Stored data entries
···

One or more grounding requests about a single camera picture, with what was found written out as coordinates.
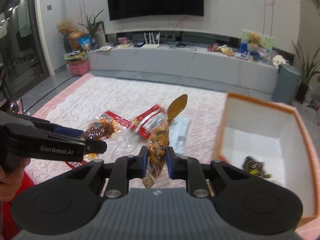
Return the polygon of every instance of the wall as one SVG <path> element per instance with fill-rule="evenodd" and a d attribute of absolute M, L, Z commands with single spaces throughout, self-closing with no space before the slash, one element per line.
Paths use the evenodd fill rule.
<path fill-rule="evenodd" d="M 75 23 L 105 8 L 106 33 L 177 30 L 240 38 L 243 29 L 274 37 L 274 46 L 294 53 L 298 38 L 300 0 L 204 0 L 204 17 L 147 16 L 110 21 L 108 0 L 66 0 L 67 15 Z"/>
<path fill-rule="evenodd" d="M 52 5 L 52 10 L 47 10 L 47 5 Z M 64 0 L 40 0 L 40 10 L 43 23 L 45 41 L 48 47 L 50 60 L 54 69 L 64 65 L 63 38 L 56 30 L 59 21 L 67 17 Z"/>
<path fill-rule="evenodd" d="M 301 0 L 299 42 L 303 55 L 306 58 L 308 52 L 313 57 L 316 50 L 320 47 L 320 8 L 317 9 L 311 0 Z M 316 82 L 317 76 L 311 79 L 311 85 L 319 85 Z"/>

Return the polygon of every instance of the plant pot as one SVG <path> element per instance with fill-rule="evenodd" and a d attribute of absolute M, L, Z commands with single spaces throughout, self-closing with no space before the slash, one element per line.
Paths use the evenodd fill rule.
<path fill-rule="evenodd" d="M 85 36 L 86 34 L 84 32 L 72 32 L 69 34 L 68 36 L 68 40 L 69 40 L 69 44 L 71 49 L 73 50 L 81 50 L 82 47 L 81 45 L 78 43 L 78 39 Z"/>
<path fill-rule="evenodd" d="M 68 35 L 63 36 L 63 46 L 66 53 L 72 52 L 72 49 L 69 44 Z"/>
<path fill-rule="evenodd" d="M 300 83 L 298 88 L 298 92 L 296 94 L 296 100 L 300 103 L 303 103 L 304 99 L 306 98 L 306 93 L 308 92 L 309 86 L 303 83 Z"/>

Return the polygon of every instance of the rug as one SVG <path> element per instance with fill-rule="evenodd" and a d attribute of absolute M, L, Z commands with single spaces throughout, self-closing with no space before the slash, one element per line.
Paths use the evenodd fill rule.
<path fill-rule="evenodd" d="M 210 163 L 214 159 L 215 135 L 224 108 L 225 93 L 179 85 L 95 77 L 89 73 L 49 101 L 34 116 L 84 130 L 94 116 L 100 116 L 105 111 L 131 119 L 154 104 L 167 108 L 182 94 L 188 95 L 188 104 L 180 115 L 191 119 L 184 155 L 197 158 L 200 163 Z M 127 141 L 118 136 L 106 141 L 108 149 L 100 158 L 110 163 L 121 156 L 137 155 L 146 142 L 146 139 L 141 138 L 128 147 Z M 64 162 L 34 159 L 26 172 L 38 184 L 69 169 Z M 144 187 L 141 179 L 131 180 L 129 186 Z M 185 187 L 185 182 L 170 180 L 165 166 L 153 187 Z"/>

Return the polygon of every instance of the yellow snack package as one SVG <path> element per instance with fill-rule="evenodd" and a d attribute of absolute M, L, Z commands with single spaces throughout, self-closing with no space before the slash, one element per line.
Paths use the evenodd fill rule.
<path fill-rule="evenodd" d="M 165 119 L 160 126 L 153 128 L 147 142 L 148 166 L 146 177 L 142 183 L 146 188 L 150 188 L 156 182 L 164 166 L 166 150 L 169 146 L 169 125 Z"/>

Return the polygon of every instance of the marble wall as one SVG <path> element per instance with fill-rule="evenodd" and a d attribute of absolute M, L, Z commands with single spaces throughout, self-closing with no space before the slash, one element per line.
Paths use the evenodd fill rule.
<path fill-rule="evenodd" d="M 109 20 L 108 0 L 66 0 L 67 15 L 75 23 L 105 9 L 106 33 L 176 30 L 241 37 L 243 29 L 271 35 L 274 46 L 294 52 L 300 24 L 300 0 L 204 0 L 204 17 L 146 16 Z"/>

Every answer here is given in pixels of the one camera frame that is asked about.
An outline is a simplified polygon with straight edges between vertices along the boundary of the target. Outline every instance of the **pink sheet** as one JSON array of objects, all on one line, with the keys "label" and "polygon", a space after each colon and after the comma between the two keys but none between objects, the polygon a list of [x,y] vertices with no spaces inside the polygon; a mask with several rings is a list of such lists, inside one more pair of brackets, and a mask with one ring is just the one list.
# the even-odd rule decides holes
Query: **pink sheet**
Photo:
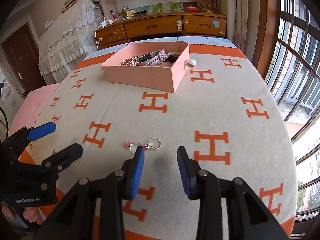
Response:
[{"label": "pink sheet", "polygon": [[52,84],[31,91],[15,115],[9,128],[8,136],[24,126],[27,128],[36,126],[35,121],[39,117],[42,108],[59,85],[60,83]]}]

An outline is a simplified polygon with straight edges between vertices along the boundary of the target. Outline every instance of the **white watch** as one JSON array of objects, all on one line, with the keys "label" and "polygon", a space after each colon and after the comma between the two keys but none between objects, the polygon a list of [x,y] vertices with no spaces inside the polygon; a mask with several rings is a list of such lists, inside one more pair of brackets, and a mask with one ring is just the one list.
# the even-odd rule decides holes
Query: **white watch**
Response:
[{"label": "white watch", "polygon": [[138,62],[138,66],[154,66],[165,61],[164,49],[151,52],[150,55],[152,57],[151,59],[144,62]]}]

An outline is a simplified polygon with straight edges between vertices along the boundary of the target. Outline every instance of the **drawer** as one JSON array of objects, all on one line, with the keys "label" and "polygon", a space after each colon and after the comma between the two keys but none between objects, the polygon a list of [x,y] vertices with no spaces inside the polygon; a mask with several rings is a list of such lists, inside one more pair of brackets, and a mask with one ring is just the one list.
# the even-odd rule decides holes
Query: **drawer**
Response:
[{"label": "drawer", "polygon": [[124,29],[128,38],[161,33],[182,33],[182,30],[178,31],[177,21],[181,21],[180,15],[152,17],[125,23]]},{"label": "drawer", "polygon": [[110,42],[126,39],[122,24],[106,28],[97,32],[97,42],[104,45]]},{"label": "drawer", "polygon": [[110,42],[110,43],[103,44],[103,45],[99,44],[99,48],[100,49],[106,49],[106,48],[110,48],[110,47],[113,47],[113,46],[116,46],[116,45],[120,45],[120,44],[124,44],[124,43],[128,43],[128,40],[125,39],[125,40],[120,40],[120,41],[114,41],[114,42]]},{"label": "drawer", "polygon": [[226,36],[227,19],[210,16],[183,16],[185,33],[208,34],[214,36]]}]

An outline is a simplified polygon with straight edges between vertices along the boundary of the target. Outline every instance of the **blue gripper pad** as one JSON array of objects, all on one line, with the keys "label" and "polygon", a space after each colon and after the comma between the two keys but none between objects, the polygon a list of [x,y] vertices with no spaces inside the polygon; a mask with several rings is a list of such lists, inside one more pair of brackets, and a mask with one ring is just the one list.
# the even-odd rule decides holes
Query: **blue gripper pad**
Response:
[{"label": "blue gripper pad", "polygon": [[186,163],[183,158],[183,150],[185,151],[184,147],[179,147],[177,150],[177,160],[178,160],[178,166],[180,171],[180,176],[182,180],[182,185],[184,189],[184,193],[188,196],[188,198],[191,197],[191,183],[190,183],[190,176],[187,171]]},{"label": "blue gripper pad", "polygon": [[132,176],[132,187],[131,187],[131,197],[132,199],[135,198],[135,196],[138,193],[142,170],[143,170],[143,164],[144,164],[144,150],[142,147],[138,147],[137,151],[134,155],[134,159],[136,158],[136,166],[133,172]]},{"label": "blue gripper pad", "polygon": [[27,135],[27,139],[31,141],[38,140],[48,134],[53,133],[56,130],[54,122],[48,122],[32,129]]}]

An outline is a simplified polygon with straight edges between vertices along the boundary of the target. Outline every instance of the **pearl necklace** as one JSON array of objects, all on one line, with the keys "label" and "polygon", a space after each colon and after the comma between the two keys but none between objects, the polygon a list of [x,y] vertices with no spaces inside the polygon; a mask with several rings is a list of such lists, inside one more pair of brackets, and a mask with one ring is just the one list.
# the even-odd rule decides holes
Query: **pearl necklace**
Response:
[{"label": "pearl necklace", "polygon": [[178,56],[180,56],[180,52],[178,52],[178,51],[174,51],[174,52],[169,52],[169,53],[167,53],[167,54],[165,54],[165,59],[168,59],[168,57],[169,56],[172,56],[172,55],[178,55]]}]

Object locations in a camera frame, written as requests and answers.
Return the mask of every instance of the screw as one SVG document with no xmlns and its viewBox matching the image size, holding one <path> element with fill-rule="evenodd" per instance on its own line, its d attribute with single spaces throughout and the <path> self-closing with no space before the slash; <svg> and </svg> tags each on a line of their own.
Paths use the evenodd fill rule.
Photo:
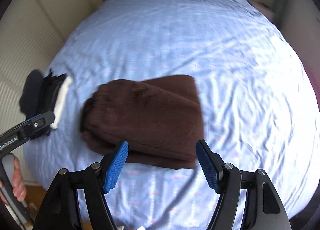
<svg viewBox="0 0 320 230">
<path fill-rule="evenodd" d="M 67 173 L 67 169 L 64 169 L 64 168 L 63 168 L 63 169 L 60 169 L 60 170 L 59 170 L 59 174 L 60 174 L 60 175 L 64 175 L 64 174 L 66 174 L 66 173 Z"/>
<path fill-rule="evenodd" d="M 258 169 L 258 173 L 260 175 L 265 175 L 266 174 L 266 172 L 263 169 Z"/>
<path fill-rule="evenodd" d="M 93 163 L 93 164 L 91 165 L 91 168 L 93 168 L 93 169 L 98 169 L 98 168 L 100 168 L 100 163 L 98 163 L 98 162 Z"/>
<path fill-rule="evenodd" d="M 231 163 L 226 163 L 226 164 L 224 164 L 224 167 L 225 167 L 226 169 L 232 169 L 232 168 L 233 168 L 233 165 L 232 165 Z"/>
</svg>

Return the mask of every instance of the human hand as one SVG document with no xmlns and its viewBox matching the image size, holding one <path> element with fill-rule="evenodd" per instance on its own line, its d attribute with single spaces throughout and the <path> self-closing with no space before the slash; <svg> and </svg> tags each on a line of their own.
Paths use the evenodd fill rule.
<svg viewBox="0 0 320 230">
<path fill-rule="evenodd" d="M 22 178 L 21 170 L 20 170 L 20 163 L 17 157 L 14 157 L 13 160 L 13 166 L 14 166 L 14 173 L 12 176 L 12 192 L 14 196 L 18 199 L 18 201 L 23 201 L 26 197 L 27 190 L 26 186 L 24 185 L 24 181 Z M 4 204 L 8 204 L 4 196 L 0 193 L 0 198 L 2 199 Z"/>
</svg>

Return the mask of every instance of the folded brown garment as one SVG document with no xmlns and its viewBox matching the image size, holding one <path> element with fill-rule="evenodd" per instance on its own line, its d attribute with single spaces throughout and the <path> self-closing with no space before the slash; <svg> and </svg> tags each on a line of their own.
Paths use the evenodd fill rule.
<svg viewBox="0 0 320 230">
<path fill-rule="evenodd" d="M 194 80 L 177 75 L 101 85 L 85 103 L 81 131 L 89 148 L 103 155 L 126 140 L 127 162 L 193 168 L 195 143 L 203 139 Z"/>
</svg>

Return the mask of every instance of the white fabric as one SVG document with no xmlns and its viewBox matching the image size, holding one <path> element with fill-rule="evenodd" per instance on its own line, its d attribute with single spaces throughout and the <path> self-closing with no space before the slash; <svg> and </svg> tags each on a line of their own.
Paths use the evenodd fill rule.
<svg viewBox="0 0 320 230">
<path fill-rule="evenodd" d="M 108 0 L 71 34 L 50 66 L 74 80 L 59 128 L 25 145 L 48 188 L 60 168 L 102 156 L 81 140 L 81 108 L 100 84 L 171 74 L 195 78 L 205 140 L 239 169 L 268 173 L 289 217 L 320 177 L 319 109 L 303 66 L 280 32 L 245 0 Z M 125 164 L 106 196 L 118 226 L 206 229 L 218 195 L 195 170 Z M 86 206 L 79 194 L 83 216 Z M 242 192 L 234 229 L 241 225 Z"/>
<path fill-rule="evenodd" d="M 58 128 L 60 118 L 62 115 L 62 111 L 64 108 L 65 100 L 67 97 L 67 93 L 68 93 L 69 87 L 72 84 L 72 82 L 73 82 L 73 80 L 71 77 L 66 77 L 66 79 L 64 80 L 64 82 L 62 83 L 62 85 L 59 89 L 58 97 L 57 97 L 56 104 L 55 104 L 54 110 L 53 110 L 53 113 L 55 115 L 55 119 L 54 119 L 54 122 L 50 125 L 50 127 L 52 129 Z"/>
</svg>

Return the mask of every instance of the blue gripper pad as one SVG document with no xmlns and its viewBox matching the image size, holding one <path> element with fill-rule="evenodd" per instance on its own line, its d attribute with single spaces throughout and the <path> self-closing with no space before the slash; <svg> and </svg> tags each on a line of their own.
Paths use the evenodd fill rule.
<svg viewBox="0 0 320 230">
<path fill-rule="evenodd" d="M 214 166 L 213 160 L 210 158 L 210 155 L 201 141 L 196 143 L 196 155 L 209 187 L 212 188 L 215 193 L 220 194 L 221 186 L 219 184 L 219 174 Z"/>
<path fill-rule="evenodd" d="M 124 141 L 118 151 L 113 154 L 114 158 L 110 163 L 109 168 L 106 171 L 106 181 L 103 185 L 103 190 L 106 193 L 109 193 L 111 189 L 115 188 L 118 181 L 120 172 L 123 168 L 123 165 L 128 157 L 129 146 L 126 141 Z"/>
</svg>

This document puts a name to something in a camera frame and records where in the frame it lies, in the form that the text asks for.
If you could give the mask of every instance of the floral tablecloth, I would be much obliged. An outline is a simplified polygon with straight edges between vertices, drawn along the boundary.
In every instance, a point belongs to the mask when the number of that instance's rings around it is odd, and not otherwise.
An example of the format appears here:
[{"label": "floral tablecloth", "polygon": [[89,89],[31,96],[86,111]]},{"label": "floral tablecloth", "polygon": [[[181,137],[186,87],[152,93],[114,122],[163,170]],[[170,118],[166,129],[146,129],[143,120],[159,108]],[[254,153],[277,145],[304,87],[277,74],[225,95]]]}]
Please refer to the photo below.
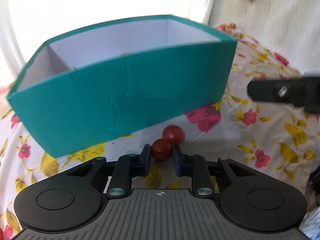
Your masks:
[{"label": "floral tablecloth", "polygon": [[[241,33],[234,24],[217,28],[238,39],[228,84],[220,101],[58,159],[46,153],[30,136],[4,99],[8,88],[2,87],[0,239],[10,239],[21,230],[12,203],[22,189],[97,156],[114,161],[121,155],[138,154],[144,144],[160,138],[169,124],[184,130],[185,141],[181,148],[185,154],[201,154],[210,161],[230,157],[304,193],[315,157],[319,116],[289,105],[254,103],[246,92],[251,79],[285,79],[298,77],[300,73],[281,55]],[[189,178],[175,176],[172,161],[163,165],[153,163],[146,178],[135,179],[132,183],[132,187],[147,188],[190,186]]]}]

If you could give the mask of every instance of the white wall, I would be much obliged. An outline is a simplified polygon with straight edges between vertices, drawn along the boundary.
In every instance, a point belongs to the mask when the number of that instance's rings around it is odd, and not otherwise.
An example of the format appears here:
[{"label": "white wall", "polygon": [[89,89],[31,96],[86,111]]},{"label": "white wall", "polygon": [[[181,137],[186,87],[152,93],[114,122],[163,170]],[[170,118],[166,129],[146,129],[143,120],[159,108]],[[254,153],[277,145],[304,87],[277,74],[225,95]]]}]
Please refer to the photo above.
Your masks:
[{"label": "white wall", "polygon": [[320,72],[320,0],[215,0],[210,25],[229,21],[302,72]]}]

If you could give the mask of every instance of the tomato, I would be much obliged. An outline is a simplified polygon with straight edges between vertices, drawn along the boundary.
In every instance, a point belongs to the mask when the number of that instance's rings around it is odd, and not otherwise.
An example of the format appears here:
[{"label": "tomato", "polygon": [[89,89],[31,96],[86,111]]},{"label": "tomato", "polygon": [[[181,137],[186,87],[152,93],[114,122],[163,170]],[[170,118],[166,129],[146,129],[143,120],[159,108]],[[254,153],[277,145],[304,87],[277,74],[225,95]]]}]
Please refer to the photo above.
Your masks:
[{"label": "tomato", "polygon": [[151,157],[158,162],[167,161],[172,157],[172,145],[165,139],[158,139],[151,145]]},{"label": "tomato", "polygon": [[177,125],[169,125],[164,128],[162,138],[168,140],[171,144],[180,144],[183,141],[183,130]]}]

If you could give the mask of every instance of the green cardboard box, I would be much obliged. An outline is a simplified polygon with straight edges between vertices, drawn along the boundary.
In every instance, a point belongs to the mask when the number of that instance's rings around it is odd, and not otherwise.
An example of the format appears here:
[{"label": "green cardboard box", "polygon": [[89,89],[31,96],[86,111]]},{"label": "green cardboard box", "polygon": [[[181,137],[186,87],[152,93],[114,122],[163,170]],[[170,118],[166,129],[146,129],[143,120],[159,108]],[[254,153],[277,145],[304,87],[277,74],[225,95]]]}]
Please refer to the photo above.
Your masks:
[{"label": "green cardboard box", "polygon": [[236,44],[173,15],[90,25],[42,44],[7,99],[60,157],[221,99]]}]

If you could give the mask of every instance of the gray ribbed plate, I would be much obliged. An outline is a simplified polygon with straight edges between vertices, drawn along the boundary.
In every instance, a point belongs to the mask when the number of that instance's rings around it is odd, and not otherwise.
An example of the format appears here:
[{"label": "gray ribbed plate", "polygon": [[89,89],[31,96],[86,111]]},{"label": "gray ribbed plate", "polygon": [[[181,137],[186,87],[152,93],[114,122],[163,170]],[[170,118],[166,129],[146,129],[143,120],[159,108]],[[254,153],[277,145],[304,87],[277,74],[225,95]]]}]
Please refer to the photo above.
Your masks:
[{"label": "gray ribbed plate", "polygon": [[109,201],[101,215],[72,232],[45,234],[29,228],[16,240],[307,240],[298,229],[278,234],[246,231],[226,220],[211,200],[187,189],[135,189]]}]

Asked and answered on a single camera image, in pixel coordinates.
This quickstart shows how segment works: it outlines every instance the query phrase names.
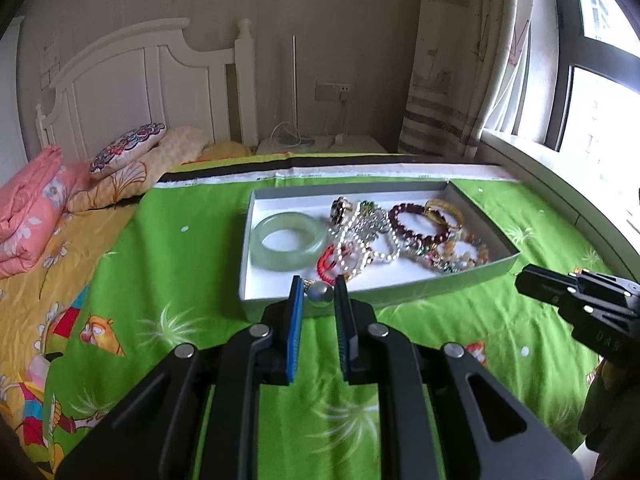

···

What the task requires ::
Give back exactly the lines from the first line of the data through the line with "Return the polygon of every instance of the wall", pictures excluded.

Solution for this problem ::
One or more grounding requests about a single camera picture, with what was found written out as coordinates.
Return the polygon of every instance of the wall as one SVG <path> element per instance with fill-rule="evenodd" and a d attribute of absolute M, L, Z commands with single spaces throughout, self-closing with no space before the slash, one element per line.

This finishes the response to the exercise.